Primary cilia mediate parathyroid hormone receptor type 1 osteogenic actions in osteocytes and osteoblasts via Gli activation.

Mechanical stimulation of primary cilia in osteocytes and osteoblasts has been proposed as a mechanism that participates in bone cell survival and skeletal remodeling. Among different signaling pathways stimulated by primary cilia, the hedgehog signaling pathway has been associated with the regulation of bone development. Parathyroid hormone (PTH)-related protein (PTHrP) signaling through PTH 1 receptor (PTH1R) also regulates bone cell survival and remodeling and has been associated with the hedgehog pathway during skeletal development. We hypothesize that primary cilia and PTH1R concomitantly regulate bone remodeling and cell survival and aim to describe the mechanisms that mediate these effects in osteocytes and osteoblasts. Colocalization of PTH1R with primary cilia was observed in control and PTHrP-stimulated MLO-Y4 osteocytic and MC3T3-E1 osteoblastic cells. Activation of PTH1R by PTHrP increased cell survival, osteoblast gene expression (osteocalcin, runt-related transcription factor 2, and bone alkaline phosphatase) and the expression of the hedgehog transcription factor Gli-1 in osteocytes and osteoblasts. These effects were abrogated by small interfering RNAs for the primary cilia protein IFT88 or by a primary cilia specific inhibitor (chloral hydrate).
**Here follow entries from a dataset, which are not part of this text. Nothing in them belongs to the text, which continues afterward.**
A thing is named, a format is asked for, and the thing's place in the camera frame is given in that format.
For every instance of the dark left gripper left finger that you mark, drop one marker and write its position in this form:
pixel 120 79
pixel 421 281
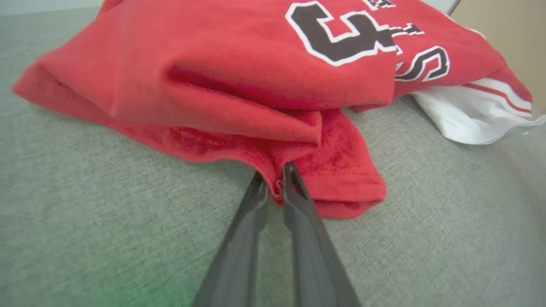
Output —
pixel 239 256

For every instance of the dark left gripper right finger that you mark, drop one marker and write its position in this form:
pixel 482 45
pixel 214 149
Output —
pixel 311 256

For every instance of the red basketball jersey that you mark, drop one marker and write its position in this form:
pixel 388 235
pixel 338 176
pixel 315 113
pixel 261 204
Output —
pixel 234 76

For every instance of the grey fabric sofa seat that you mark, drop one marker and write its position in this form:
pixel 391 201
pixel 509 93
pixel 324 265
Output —
pixel 85 213
Preincubation of MLO-Y4 osteocytic and MC3T3-E1 osteoblastic cells with the Gli-1 antagonist GANT61 inhibited PTHrP prosurvival actions but did not affect PTHrP-induced overexpression of osteogenic genes. Mechanical stimulation by fluid flow increased the number of primary cilia-presenting cells in osteocytes and osteoblasts. We propose that PTH1R activation induces prosurvival actions via primary cilia- and Gli-1-dependent mechanism and modulates osteogenic responses via a primary cilia-dependent and Gli-1-independent pathway in osteocytes and osteoblasts.